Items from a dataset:
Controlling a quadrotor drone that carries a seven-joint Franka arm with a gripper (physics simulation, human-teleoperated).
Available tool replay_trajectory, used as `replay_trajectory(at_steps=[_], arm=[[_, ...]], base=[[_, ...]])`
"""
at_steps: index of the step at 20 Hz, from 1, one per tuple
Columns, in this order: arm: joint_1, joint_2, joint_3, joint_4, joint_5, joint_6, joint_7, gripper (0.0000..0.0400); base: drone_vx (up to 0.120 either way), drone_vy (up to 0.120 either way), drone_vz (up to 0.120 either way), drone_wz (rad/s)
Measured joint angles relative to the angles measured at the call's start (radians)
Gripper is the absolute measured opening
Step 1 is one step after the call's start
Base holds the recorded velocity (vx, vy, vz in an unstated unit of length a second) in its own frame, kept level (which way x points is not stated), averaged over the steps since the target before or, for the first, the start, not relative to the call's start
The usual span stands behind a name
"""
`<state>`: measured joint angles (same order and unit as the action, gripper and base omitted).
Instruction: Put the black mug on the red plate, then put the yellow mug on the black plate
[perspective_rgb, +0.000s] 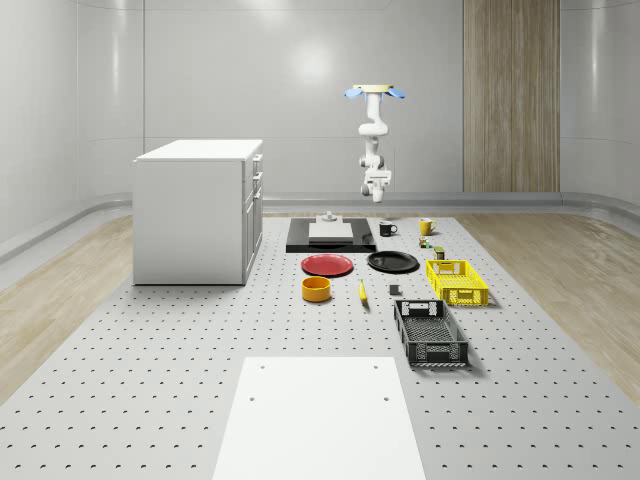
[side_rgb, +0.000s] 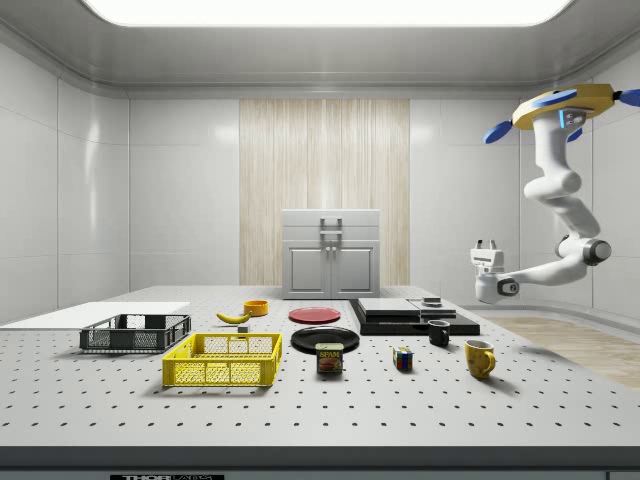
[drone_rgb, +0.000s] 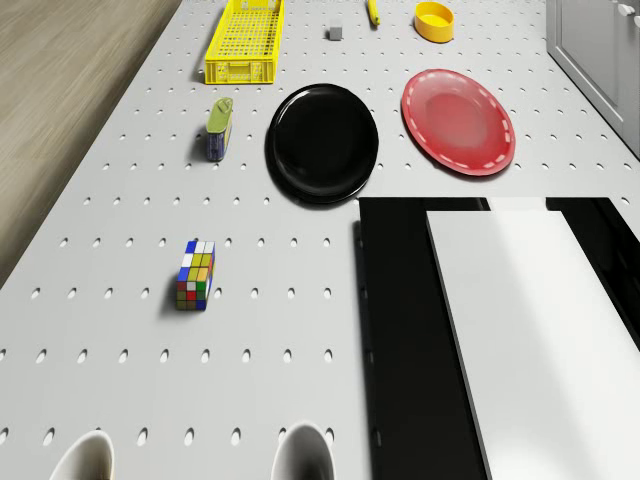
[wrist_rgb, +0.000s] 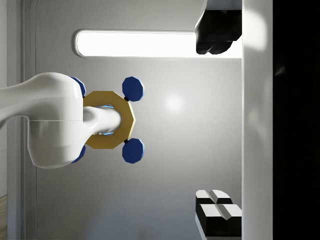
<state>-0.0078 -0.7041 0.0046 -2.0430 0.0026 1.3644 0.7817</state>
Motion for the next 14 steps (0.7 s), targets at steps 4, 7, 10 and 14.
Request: replay_trajectory(at_steps=[4, 7, 10, 14], arm=[[0.0, -0.002, 0.0, -0.001, 0.0, 0.003, 0.0, 0.04], [-0.001, -0.003, 0.001, -0.003, -0.001, 0.005, 0.0, 0.04], [-0.001, -0.005, 0.002, -0.004, -0.001, 0.007, 0.0, 0.04], [-0.002, -0.007, 0.003, -0.006, -0.003, 0.01, 0.0, 0.04]], base=[[0.12, 0.0, 0.0, 0.0], [0.12, 0.0, 0.0, 0.0], [0.12, 0.0, 0.0, 0.0], [0.09, 0.0, 0.0, 0.0]])
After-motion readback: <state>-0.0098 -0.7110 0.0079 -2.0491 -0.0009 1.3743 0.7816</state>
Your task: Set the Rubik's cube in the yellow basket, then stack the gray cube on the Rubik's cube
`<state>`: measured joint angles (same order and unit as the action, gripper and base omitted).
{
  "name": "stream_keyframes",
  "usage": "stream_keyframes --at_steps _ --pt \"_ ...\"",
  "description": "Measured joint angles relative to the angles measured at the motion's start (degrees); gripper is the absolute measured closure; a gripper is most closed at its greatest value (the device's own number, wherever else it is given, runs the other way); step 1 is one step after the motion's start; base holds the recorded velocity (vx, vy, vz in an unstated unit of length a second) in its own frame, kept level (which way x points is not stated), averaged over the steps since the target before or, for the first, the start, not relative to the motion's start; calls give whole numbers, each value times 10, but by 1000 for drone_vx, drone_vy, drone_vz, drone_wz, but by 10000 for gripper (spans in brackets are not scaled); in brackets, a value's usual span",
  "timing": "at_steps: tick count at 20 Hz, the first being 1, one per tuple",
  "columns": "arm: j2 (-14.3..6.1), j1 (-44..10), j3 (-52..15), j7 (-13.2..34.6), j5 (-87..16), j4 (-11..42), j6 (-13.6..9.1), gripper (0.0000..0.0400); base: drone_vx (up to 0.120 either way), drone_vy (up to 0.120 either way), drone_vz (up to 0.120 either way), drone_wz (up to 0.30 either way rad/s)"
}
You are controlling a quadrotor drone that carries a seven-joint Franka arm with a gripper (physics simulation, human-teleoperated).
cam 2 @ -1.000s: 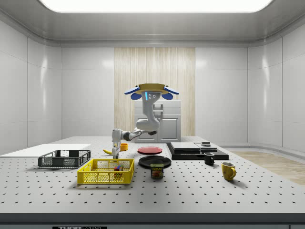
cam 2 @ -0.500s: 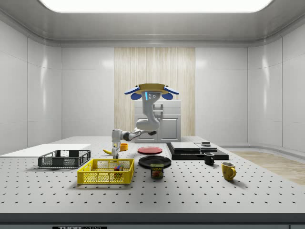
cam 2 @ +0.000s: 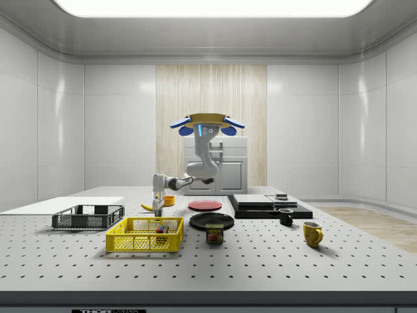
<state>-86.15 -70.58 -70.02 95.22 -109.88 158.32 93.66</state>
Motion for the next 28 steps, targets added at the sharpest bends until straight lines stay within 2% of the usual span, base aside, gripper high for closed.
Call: stream_keyframes --at_steps 6,17,28 --pt "-2 3 -25 1 23 8 -9 150 0 0 120 0" --pt "-7 3 -34 2 34 10 -9 150 0 4 120 0" --pt "-11 2 -35 3 36 10 -5 150 -102 120 0 0"
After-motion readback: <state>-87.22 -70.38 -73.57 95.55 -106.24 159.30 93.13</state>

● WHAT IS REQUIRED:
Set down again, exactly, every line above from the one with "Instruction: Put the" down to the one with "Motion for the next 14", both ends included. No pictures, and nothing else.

● RESPONSE TO THE TASK:
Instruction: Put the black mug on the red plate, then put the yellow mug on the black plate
[perspective_rgb, +0.000s] 
[side_rgb, +0.000s] 
[drone_rgb, +0.000s] 
[wrist_rgb, +0.000s] 
<state>-0.0078 -0.7041 0.0046 -2.0430 0.0026 1.3644 0.7817</state>
Motion for the next 14 steps (0.7 s), targets at steps 4, 7, 10 and 14.

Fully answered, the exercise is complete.